Friday 1st October 2010
Staff employed by North Coast Area Health Service are furious at the organisations announcement that it plans to cut another 62 jobs.
Members at chronically understaffed facilities throughout the North Coast Area Health Service (NCAHS) are up in arms over its latest announcement that it plans to cut another 62 FTE positions – many of which are likely to be nursing roles.
NCAHS has already cut 350 FTE positions, putting a massive strain on remaining staff.
‘This announcement comes at a time when NCAHS is suffering a staffing crisis,’ said NSWNA Assistant General Secretary Judith Kiejda. ‘Nurses at Kempsey Hospital ED had to engage in a long and sustained campaign earlier this year to win one more nurse per shift. There is a history of NCAHS prioritising budget over patient care.
‘There are diabolical staffing problems across NCAHS, with little to no recruitment occurring. One frontline community nurse position was vacant since last November, before it was finally advertised this month. NCAHS has a history of staffing cuts leading to crisis.’
The area health service invited the NSWNA to a presentation in September showing how it had benchmarked costs at its facilities, compared with facilities in other area health services.
‘NCAHS said the results show it is not doing as well budget-wise, but they benchmarked against very different facilities – it’s like comparing apples with oranges,’ said Judith.
Gil Wilson, a CNS in ICU at Lismore Base Hospital and Branch Secretary, said staff were angry and frustrated by the prospect of more job cuts, which will lead to even more increased workloads on the remaining staff.
‘We are sick of being hammered and now they are talking about taking even more from us. On one of the rare times I went to the wards recently, the staff said, “We need to strike now,” and this was the first time they were in unison about this. They said, “Tell us to walk out.” I could have walked the hospital out that afternoon. They are incredibly frustrated that NCAHS thinks it can take more staff hours away from patient care. Every ward had at least one person working overtime,’ said Gil.

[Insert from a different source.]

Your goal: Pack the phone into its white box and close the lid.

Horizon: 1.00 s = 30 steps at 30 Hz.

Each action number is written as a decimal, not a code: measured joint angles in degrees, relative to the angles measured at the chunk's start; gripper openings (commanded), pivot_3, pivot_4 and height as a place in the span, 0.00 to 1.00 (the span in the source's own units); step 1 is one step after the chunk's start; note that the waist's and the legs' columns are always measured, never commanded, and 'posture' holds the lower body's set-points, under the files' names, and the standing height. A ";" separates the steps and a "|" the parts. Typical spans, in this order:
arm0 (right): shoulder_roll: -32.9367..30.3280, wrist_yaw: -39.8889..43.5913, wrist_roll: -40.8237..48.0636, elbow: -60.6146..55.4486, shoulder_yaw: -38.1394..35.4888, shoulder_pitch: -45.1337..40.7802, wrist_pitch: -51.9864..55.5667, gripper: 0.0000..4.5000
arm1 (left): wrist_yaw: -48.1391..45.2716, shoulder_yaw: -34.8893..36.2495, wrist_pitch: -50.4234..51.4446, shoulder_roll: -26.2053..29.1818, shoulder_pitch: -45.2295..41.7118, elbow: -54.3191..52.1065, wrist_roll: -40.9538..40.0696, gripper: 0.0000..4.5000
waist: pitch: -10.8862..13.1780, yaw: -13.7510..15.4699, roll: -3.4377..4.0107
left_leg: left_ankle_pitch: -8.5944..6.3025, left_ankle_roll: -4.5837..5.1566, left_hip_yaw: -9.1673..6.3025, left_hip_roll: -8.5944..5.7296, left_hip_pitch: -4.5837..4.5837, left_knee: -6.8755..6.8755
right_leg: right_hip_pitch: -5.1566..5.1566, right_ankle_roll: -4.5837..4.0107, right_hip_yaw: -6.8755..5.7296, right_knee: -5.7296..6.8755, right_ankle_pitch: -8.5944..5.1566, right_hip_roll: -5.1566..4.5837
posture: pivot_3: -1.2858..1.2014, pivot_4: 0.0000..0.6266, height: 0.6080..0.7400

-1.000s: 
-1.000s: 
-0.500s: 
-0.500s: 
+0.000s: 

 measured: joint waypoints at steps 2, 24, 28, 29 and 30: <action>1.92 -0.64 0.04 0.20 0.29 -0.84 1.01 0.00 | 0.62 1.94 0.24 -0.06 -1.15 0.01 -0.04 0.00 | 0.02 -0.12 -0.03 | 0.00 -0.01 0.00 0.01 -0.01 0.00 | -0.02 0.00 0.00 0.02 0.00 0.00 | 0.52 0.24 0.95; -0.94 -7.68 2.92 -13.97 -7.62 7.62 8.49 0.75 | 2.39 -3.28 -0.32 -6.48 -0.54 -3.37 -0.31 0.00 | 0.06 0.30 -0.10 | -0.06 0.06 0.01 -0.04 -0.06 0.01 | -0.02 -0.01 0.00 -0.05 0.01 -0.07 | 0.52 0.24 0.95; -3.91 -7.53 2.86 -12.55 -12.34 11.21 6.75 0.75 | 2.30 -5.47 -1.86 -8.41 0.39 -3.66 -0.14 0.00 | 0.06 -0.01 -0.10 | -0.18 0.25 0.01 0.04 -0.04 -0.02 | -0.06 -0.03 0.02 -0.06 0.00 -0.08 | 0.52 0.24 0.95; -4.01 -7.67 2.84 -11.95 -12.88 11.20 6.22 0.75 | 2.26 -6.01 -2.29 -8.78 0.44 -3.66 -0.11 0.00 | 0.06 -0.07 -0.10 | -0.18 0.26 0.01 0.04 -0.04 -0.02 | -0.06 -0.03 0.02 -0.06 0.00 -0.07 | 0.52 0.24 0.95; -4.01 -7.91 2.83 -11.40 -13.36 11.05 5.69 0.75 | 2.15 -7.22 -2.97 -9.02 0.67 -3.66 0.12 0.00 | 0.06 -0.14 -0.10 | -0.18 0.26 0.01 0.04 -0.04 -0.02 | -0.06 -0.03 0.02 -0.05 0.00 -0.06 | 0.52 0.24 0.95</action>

This latest announcement by NCAHS is the fourth round of job cuts. According to Gil, there has been an ‘unofficial recruitment freeze’ for some time. This has led to a backlog of ambulances in ED, and existing staff being exhausted and stressed because they have to do extensive overtime.
‘There were five ambulances loaded up in ED the other day. On one shift there were nine people doing overtime at Lismore Base alone to fill up the holes. A lot of nurses are doing double shifts to minimise the impact on patient care. This means tired nurses with a hell of a workload.
‘With the current workloads tool it’s a constant battle – we are faced with NCAHS wanting to take 10 or more hours out of most wards.
‘There is a lot of pressure on staff and everyone is fed up. We are horrendously busy and it seems that recruitment takes forever. It’s been like that since the budgetary cutbacks. The area health service is trying to create unrealistic budgets.
‘The job cuts are disgusting. NCAHS needs to take a really close look at where the cuts are going to come from because it’s trying to get blood out of a stone – you can’t take any more from us,’ said Gil.
Ratios, mandating the right numbers of staff with the right skill mix, would solve the staffing problems across NCAHS facilities, said Gil.
‘Ratios would be magic. I wouldn’t be spending so much of my time arguing about workloads. They couldn’t screw around with us if we had ratios. Ratios would prevent area health services putting budget over patient care.’
And it’s not just Emergency Departments that are suffering from serious staff shortages.
A community nursing job remained vacant for more than 255 days since last November. It was finally advertised last month.
‘We only have 5.1 FTEs in the general nursing part of community health and a second person resigned recently. This was the straw that broke the camel’s back – to have two FTEs vacant was making it impossible to provide a service,’ said Rhonda Allen, CNS in parent education.
‘Even before the second resignation, one of our nurses went off with a back problem and she felt it was caused by the stress of trying to fit everything in. We cover long distances here; you’re out there in the car getting stressed and worried and rushing – it’s an OHS issue. When referrals come in you just find a way to do them somehow even if you don’t have time,’ said Rhonda.
‘We have a nurse educator position that was vacant for years and it took a long time to get someone. She stayed for a year and left, so the NUMs have to do a lot of that work – the competencies – and that’s another thing on their shoulders. NCAHS has finally agreed to advertise this position.’
But, according to Rhonda, sometimes positions go through the whole recruitment process but do not get signed off at the end. ‘There is still scepticism from all of us as to whether these positions will actually happen. The staff get very despondent.’
Chronic under-staffing means the nurses are unable to provide quality patient care. ‘I work in the child and family area and our numbers have gone down and down. We are committed to see new mums when they come home in the first fortnight and we are not seeing them at the moment in the early days, so we’re not doing as well as we could,’ said Rhonda.
NCAHS said it will reveal details of which jobs and at which hospitals it plans to cut, and will begin consultation in October.